Description of the task: The whole listing, please: repeat it exactly, with the pictures left out.
------ Record extracts ------
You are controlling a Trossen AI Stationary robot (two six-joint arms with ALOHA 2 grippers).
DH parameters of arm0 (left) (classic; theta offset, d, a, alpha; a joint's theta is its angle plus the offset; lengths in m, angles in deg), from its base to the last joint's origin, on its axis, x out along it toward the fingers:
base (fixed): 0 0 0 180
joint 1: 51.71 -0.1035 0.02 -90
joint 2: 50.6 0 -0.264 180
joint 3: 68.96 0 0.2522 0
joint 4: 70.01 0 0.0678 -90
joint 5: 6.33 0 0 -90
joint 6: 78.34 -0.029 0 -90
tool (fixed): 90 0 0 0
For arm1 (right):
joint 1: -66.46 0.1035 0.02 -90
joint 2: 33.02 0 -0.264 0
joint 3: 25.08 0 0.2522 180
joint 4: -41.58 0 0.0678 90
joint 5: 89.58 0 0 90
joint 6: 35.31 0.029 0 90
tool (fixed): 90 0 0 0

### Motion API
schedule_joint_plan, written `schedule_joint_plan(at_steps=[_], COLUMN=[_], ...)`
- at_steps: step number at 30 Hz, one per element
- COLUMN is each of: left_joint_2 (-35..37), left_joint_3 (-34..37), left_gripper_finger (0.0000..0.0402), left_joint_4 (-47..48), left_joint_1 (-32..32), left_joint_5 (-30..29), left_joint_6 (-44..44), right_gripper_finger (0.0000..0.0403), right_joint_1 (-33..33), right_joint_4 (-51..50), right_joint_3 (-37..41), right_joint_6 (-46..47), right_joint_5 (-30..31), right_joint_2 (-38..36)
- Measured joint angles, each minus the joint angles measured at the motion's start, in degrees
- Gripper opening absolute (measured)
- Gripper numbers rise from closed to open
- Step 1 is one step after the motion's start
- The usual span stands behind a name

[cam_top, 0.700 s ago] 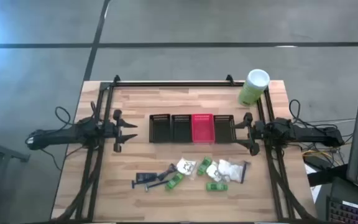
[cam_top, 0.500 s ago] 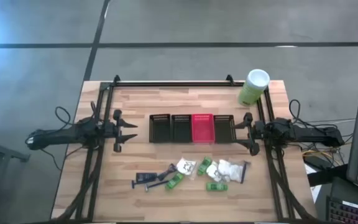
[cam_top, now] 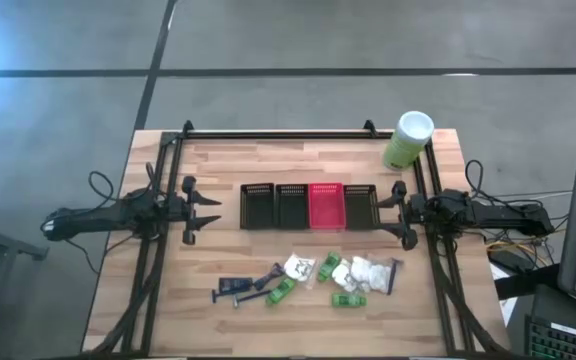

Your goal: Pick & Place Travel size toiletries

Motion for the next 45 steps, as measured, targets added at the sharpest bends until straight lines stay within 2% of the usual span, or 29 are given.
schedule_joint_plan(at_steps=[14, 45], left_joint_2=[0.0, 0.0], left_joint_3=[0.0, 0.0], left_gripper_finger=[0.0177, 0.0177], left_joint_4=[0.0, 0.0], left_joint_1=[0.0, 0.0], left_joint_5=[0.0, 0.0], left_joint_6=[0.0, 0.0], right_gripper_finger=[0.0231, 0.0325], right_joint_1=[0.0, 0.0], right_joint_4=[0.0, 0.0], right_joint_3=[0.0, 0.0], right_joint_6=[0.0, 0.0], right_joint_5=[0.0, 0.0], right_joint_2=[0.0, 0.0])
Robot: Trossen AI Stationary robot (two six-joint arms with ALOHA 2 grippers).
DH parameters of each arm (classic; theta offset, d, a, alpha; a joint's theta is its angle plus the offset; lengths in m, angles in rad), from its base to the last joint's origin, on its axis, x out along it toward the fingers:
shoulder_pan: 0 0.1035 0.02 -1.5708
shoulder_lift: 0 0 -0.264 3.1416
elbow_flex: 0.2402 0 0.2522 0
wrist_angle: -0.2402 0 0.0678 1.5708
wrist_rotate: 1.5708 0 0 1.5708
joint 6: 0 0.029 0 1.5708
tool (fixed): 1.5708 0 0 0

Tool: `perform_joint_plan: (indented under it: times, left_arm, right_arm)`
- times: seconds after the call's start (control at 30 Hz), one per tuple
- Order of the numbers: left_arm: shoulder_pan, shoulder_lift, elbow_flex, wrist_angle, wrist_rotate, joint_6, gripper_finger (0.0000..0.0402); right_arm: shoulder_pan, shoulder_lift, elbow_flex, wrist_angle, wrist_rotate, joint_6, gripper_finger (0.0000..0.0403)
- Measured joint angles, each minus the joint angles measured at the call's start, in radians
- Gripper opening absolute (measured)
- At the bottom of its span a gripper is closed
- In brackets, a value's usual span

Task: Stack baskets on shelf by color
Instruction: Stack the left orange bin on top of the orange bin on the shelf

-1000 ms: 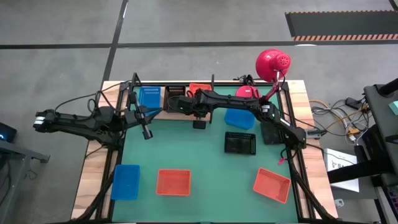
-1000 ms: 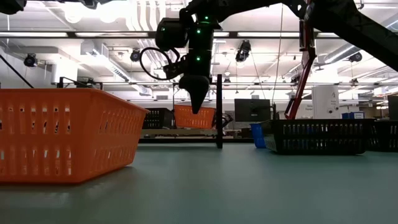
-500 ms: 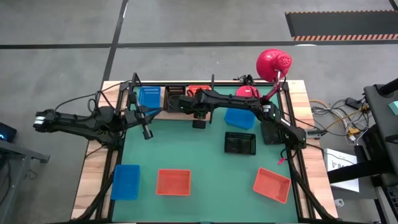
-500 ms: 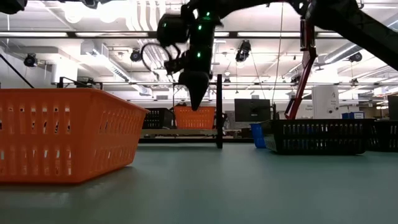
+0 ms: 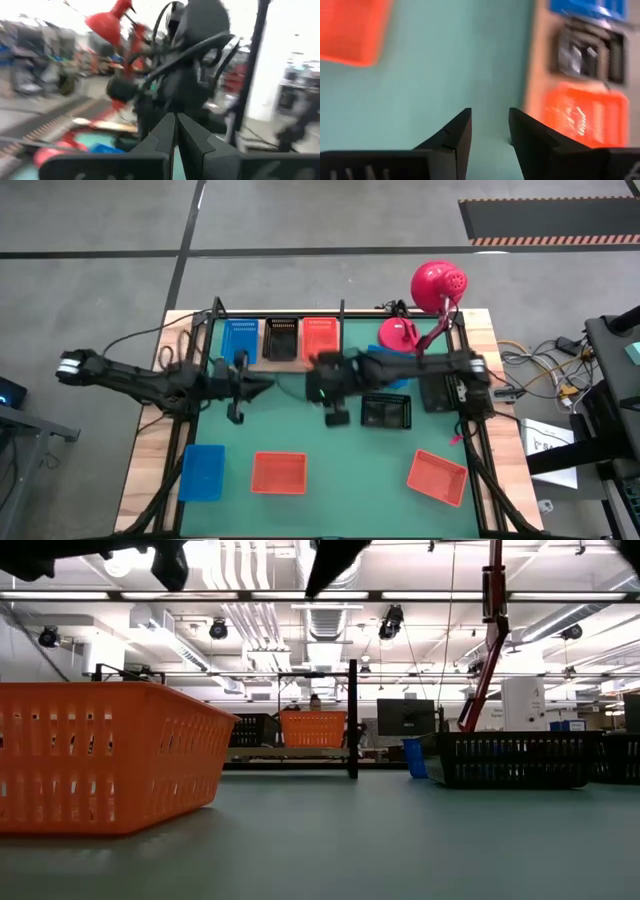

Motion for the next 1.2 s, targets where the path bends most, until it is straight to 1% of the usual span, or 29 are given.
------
The answer:
You are controlling a Trossen AI Stationary robot (two six-joint arms with ALOHA 2 grippers).
DH parameters of arm0 (left) (classic; theta offset, d, a, alpha; a joint's theta is its angle plus the offset; lengths in m, angles in deg), from its base to the last joint's origin, on its axis, x out along it toward the fingers:
base (fixed): 0 0 0 180
joint 1: 51.71 -0.1035 0.02 -90
joint 2: 50.6 0 -0.264 180
joint 3: 68.96 0 0.2522 0
joint 4: 70.01 0 0.0678 -90
joint 5: 6.33 0 0 -90
joint 6: 78.34 -0.029 0 -90
tool (fixed): 90 0 0 0
For arm1 (right):
joint 1: -66.46 0.1035 0.02 -90
joint 2: 33.02 0 -0.264 0
joint 3: 25.08 0 0.2522 180
joint 4: -41.58 0 0.0678 90
joint 5: 89.58 0 0 90
joint 6: 35.31 0.029 0 90
tool (fixed): 90 0 0 0

### Motion API
schedule_joint_plan, written `schedule_joint_plan(at_steps=[_], COLUMN=[_], ...)`
- at_steps: step number at 30 Hz, one per element
- COLUMN is each of: left_joint_2 (-35..37), left_joint_3 (-34..37), left_gripper_finger (0.0000..0.0402), left_joint_4 (-47..48), left_joint_1 (-32..32), left_joint_5 (-30..29), left_joint_6 (-44..44), right_gripper_finger (0.0000..0.0403), right_joint_1 (-33..33), right_joint_4 (-51..50), right_joint_3 (-37..41), right_joint_6 (-46..47), right_joint_5 (-30..31), right_joint_2 (-38..36)
- Measured joint angles, each minus the joint angles measured at the motion's start, in degrees
- Gripper opening absolute (measured)
- Gripper numbers rise from closed to open
- Step 1 is one step after the motion's start
- The usual span stands behind a name

[cam_top, 0.700 s ago] 
[cam_top, 0.500 s ago] 
[cam_top, now] 

Your goal: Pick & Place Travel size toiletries

Motion for the next 45 steps, as measured, targets added at the sharpest bends until straight lines stay within 2% of the usual span, or 29 are given.
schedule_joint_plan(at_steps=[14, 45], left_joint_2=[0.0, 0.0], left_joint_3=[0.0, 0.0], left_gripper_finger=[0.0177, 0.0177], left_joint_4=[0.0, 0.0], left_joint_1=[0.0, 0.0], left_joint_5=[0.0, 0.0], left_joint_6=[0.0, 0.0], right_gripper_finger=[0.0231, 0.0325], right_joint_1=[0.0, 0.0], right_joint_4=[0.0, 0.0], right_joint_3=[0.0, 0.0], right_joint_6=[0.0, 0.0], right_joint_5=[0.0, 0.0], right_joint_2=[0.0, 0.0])
Robot: Trossen AI Stationary robot (two six-joint arms with ALOHA 2 grippers).
DH parameters of each arm (classic; theta offset, d, a, alpha; a joint's theta is its angle plus the offset; lengths in m, angles in rad), from its base to the last joint's origin, on its axis, x out along it toward the fingers:
shoulder_pan: 0 0.1035 0.02 -1.5708
shoulder_lift: 0 0 -0.264 3.1416
elbow_flex: 0.2402 0 0.2522 0
wrist_angle: -0.2402 0 0.0678 1.5708
wrist_rotate: 1.5708 0 0 1.5708
joint 6: 0 0.029 0 1.5708
tool (fixed): 1.5708 0 0 0

Tool: `perform_joint_plan: (indented under it: times, left_arm, right_arm)`
- times: seconds after the call's start (control at 30 Hz), one per tuple
- Order of the numbers: left_arm: shoulder_pan, shoulder_lift, elbow_flex, wrist_angle, wrist_rotate, joint_6, gripper_finger (0.0000..0.0402); right_arm: shoulder_pan, shoulder_lift, elbow_flex, wrist_angle, wrist_rotate, joint_6, gripper_finger (0.0000..0.0403)
- Measured joint angles, each minus the joint angles measured at the call's start, in radians
- Gripper opening absolute (measured)
- At the bottom of its span a gripper is closed
- In brackets, a value's usual span

Task: Stack baskets on shelf by color
Instruction: Stack the left orange bin on top of the orange bin on the shelf

-1000 ms: 
-1000 ms: 
-500 ms: 
-500 ms: 
+0 ms: 

Motion for the next 1.2 s, targets where the path bends most, until it is straight to 1% of the usual span, or 29 are given.

Nothing else is needed to complete this exercise.